LISTSERV mailing list manager LISTSERV 15.5

Help for MHTML Archives

MHTML Archives

MHTML Archives


Next Message | Previous Message
Next in Topic | Previous in Topic
Next by Same Author | Previous by Same Author
Chronologically | Most Recent First
Proportional Font | Monospaced Font


Join or Leave MHTML
Reply | Post New Message
Search Archives

Subject: Re: More on wrongly(?) formatted urls
From: Martin J. Dürst <[log in to unmask]>
Reply-To:IETF working group on HTML in e-mail <[log in to unmask]>
Date:Thu, 21 Aug 1997 14:02:08 +0200

TEXT/PLAIN (75 lines)

On Wed, 20 Aug 1997, Jacob Palme wrote:

> Here is a new draft text. It is based on the text proposed
> by Larry M and also tries to take into account the comments
> by Martin J D.

Many thanks for your proposal.

> Some changes in other places of RFC 2110 may also be
> necessary, I will check this when I update the draft.
>      Handling of URLs containing inappropriate characters
>      Some URLs may contain characters that are inappropriate
>      for an RFC 822 header, either because the URL itself
>      has an incorrect syntax or the URL syntax has changed to
>      allow characters not allowed in mail headers.

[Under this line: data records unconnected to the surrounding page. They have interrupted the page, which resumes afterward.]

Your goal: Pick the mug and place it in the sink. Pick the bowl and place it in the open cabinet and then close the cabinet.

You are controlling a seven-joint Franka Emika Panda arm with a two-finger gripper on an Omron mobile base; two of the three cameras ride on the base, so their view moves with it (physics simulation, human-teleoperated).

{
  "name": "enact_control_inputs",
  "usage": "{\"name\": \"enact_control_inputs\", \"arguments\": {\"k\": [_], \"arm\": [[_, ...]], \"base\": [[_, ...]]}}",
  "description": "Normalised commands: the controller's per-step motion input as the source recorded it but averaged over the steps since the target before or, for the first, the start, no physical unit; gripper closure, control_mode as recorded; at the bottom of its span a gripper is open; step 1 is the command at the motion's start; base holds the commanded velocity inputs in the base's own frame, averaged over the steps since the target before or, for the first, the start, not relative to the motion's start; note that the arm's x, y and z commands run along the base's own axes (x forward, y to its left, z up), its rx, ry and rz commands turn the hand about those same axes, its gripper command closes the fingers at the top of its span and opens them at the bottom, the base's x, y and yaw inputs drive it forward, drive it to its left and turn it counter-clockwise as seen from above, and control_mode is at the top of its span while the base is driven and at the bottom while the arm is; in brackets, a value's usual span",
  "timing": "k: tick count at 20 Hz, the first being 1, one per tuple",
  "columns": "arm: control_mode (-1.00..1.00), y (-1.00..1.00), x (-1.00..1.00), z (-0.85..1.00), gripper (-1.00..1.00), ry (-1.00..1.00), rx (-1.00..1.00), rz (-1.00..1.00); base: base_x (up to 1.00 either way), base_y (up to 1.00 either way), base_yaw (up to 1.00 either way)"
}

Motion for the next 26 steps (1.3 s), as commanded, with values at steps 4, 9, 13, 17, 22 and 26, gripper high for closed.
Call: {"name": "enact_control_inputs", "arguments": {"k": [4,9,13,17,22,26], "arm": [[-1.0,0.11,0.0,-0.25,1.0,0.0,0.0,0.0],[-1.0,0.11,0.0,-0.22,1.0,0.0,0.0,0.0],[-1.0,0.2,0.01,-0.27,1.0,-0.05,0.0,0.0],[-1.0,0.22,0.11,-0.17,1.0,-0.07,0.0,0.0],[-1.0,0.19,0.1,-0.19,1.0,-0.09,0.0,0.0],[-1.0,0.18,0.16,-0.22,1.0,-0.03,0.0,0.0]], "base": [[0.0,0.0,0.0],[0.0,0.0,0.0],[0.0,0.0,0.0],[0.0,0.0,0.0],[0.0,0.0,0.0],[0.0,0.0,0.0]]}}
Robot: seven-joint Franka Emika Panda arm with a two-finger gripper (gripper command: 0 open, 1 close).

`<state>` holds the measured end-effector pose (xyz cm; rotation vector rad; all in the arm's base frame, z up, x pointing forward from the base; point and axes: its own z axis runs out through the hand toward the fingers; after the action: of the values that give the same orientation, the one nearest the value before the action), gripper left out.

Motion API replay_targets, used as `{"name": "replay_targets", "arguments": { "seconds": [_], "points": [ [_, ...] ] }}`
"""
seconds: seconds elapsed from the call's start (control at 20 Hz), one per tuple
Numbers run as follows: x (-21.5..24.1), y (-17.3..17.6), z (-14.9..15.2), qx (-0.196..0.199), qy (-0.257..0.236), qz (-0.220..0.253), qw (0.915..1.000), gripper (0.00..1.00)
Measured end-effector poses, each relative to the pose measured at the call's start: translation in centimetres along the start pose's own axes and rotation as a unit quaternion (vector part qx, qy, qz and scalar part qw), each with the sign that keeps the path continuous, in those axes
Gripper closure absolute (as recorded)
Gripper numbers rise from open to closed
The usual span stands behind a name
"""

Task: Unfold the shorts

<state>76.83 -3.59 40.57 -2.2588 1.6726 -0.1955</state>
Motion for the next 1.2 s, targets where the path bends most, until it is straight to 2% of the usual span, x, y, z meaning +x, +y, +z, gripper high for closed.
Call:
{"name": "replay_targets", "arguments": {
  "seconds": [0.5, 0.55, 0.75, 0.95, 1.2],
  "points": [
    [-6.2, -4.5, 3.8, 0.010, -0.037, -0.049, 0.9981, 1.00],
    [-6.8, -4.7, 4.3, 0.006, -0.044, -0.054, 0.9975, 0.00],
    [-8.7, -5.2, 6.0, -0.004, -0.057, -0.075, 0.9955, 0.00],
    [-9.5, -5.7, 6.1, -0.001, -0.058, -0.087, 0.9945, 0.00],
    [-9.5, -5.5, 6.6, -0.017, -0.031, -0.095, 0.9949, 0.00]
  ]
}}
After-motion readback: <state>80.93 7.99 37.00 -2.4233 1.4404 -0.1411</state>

To include
>      such a URL in a mail header, an implementation can either
>      (a) arrange so that the URL becomes correctly formatted or
>      (b) encode the header using the encoding method described
>      in RFC 2047.
>      Method (a) MUST be applied to the URL both in Content-
>      Location headers and in body text. It MUST NOT be reversed
>      by receiving mailers before matching hyperlinks to body
>      parts.
>      Method (b) can be applied only to the URL in Content-
>      Location headers and MUST be reversed by receiving clients
>      before comparing hyperlinks in body text to URLs in
>      Content-Location headers.

The can here seems somewhat ambiguous. Does it mean: It can be
applied only to the URL in Content-Location headers, but it
can also be applied to both, or does it mean: It can be applied
only to headers, but not to URLs inside a document?
I guess it would be better to say "MUST not be applied to
URLs inside the HTML text".
Also, I guess it should not only be Content-Location, but also

>      Method (a) is not always easy. It may include cooperation
>      with the user and the software which produced the faulty
>      URL. The encoding method of RFC 1738 can make a correct
>      URL faulty if not done the right way. Changing the URL of
>      documents already available on the Internet or an Intranet
>      may invalidate existing links to this document. Changing
>      the HTML body may invalidate message integrity checks.

Do we really want to propose a method that has that many
ifs and whens? Do we assume implementors will all get all
these things right? I seriously doubt it.

>      If method (b) is used, the charset US-ASCII can be used,
>      or, if the URL contains octets outside of the 7-bit range,
>      "UKNOWN-8BIT" [RFC 1428] or "UTF8" may be appropriate.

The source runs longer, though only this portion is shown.